• [Your goal]:
Every line that contains "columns" must be located and copied from the data.
Given information: Begin
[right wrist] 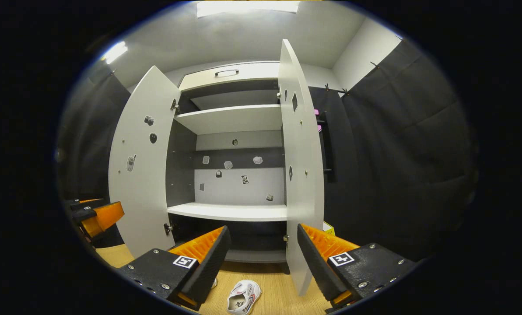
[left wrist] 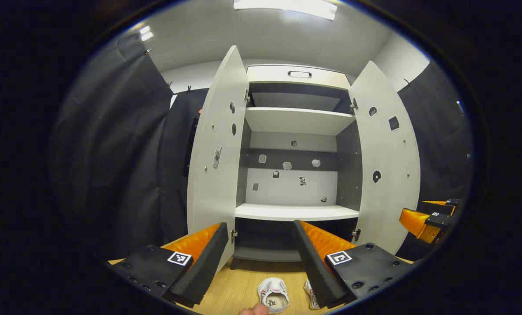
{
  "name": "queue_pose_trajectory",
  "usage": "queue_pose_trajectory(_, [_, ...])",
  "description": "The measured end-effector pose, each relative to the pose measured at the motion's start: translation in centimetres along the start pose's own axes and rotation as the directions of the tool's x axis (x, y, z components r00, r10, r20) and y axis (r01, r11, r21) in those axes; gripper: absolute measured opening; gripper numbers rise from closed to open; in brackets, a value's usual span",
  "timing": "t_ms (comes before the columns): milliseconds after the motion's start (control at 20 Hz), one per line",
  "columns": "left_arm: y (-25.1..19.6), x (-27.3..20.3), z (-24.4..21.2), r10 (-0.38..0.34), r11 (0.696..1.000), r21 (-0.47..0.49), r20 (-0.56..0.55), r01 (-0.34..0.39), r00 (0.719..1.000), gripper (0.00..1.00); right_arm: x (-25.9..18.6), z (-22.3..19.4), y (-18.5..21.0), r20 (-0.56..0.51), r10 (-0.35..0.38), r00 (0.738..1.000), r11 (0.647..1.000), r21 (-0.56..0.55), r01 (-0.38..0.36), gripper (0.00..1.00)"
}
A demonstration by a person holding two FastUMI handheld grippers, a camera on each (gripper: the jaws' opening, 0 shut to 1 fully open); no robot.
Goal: Grab one shoe with the right hand and put it into the shoe cabinet, grab the other shoe with the left hand and put it into the shoe cabinet; then close the right door with the right hand and the left door with the left hand.
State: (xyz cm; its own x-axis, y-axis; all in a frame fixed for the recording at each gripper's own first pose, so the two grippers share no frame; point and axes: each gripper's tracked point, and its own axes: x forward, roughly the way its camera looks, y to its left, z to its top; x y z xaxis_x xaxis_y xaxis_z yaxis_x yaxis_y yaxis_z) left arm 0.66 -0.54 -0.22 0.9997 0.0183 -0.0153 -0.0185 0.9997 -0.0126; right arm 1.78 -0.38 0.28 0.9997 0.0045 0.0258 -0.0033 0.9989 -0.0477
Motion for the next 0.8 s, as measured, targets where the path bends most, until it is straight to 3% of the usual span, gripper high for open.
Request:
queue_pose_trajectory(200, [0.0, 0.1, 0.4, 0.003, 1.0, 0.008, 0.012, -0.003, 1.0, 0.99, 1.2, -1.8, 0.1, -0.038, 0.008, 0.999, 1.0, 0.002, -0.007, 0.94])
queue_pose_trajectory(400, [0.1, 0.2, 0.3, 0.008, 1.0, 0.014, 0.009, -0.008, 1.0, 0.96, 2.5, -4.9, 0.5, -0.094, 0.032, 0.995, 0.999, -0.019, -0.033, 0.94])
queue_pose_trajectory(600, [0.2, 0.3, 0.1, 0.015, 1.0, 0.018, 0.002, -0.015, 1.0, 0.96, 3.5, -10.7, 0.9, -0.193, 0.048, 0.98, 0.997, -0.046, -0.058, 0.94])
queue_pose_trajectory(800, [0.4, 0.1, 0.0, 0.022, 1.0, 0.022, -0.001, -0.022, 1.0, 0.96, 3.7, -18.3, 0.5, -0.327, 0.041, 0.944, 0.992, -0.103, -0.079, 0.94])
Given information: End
• [Response to this task]:
  "timing": "t_ms (comes before the columns): milliseconds after the motion's start (control at 20 Hz), one per line",
  "columns": "left_arm: y (-25.1..19.6), x (-27.3..20.3), z (-24.4..21.2), r10 (-0.38..0.34), r11 (0.696..1.000), r21 (-0.47..0.49), r20 (-0.56..0.55), r01 (-0.34..0.39), r00 (0.719..1.000), gripper (0.00..1.00); right_arm: x (-25.9..18.6), z (-22.3..19.4), y (-18.5..21.0), r20 (-0.56..0.51), r10 (-0.35..0.38), r00 (0.738..1.000), r11 (0.647..1.000), r21 (-0.56..0.55), r01 (-0.38..0.36), gripper (0.00..1.00)"

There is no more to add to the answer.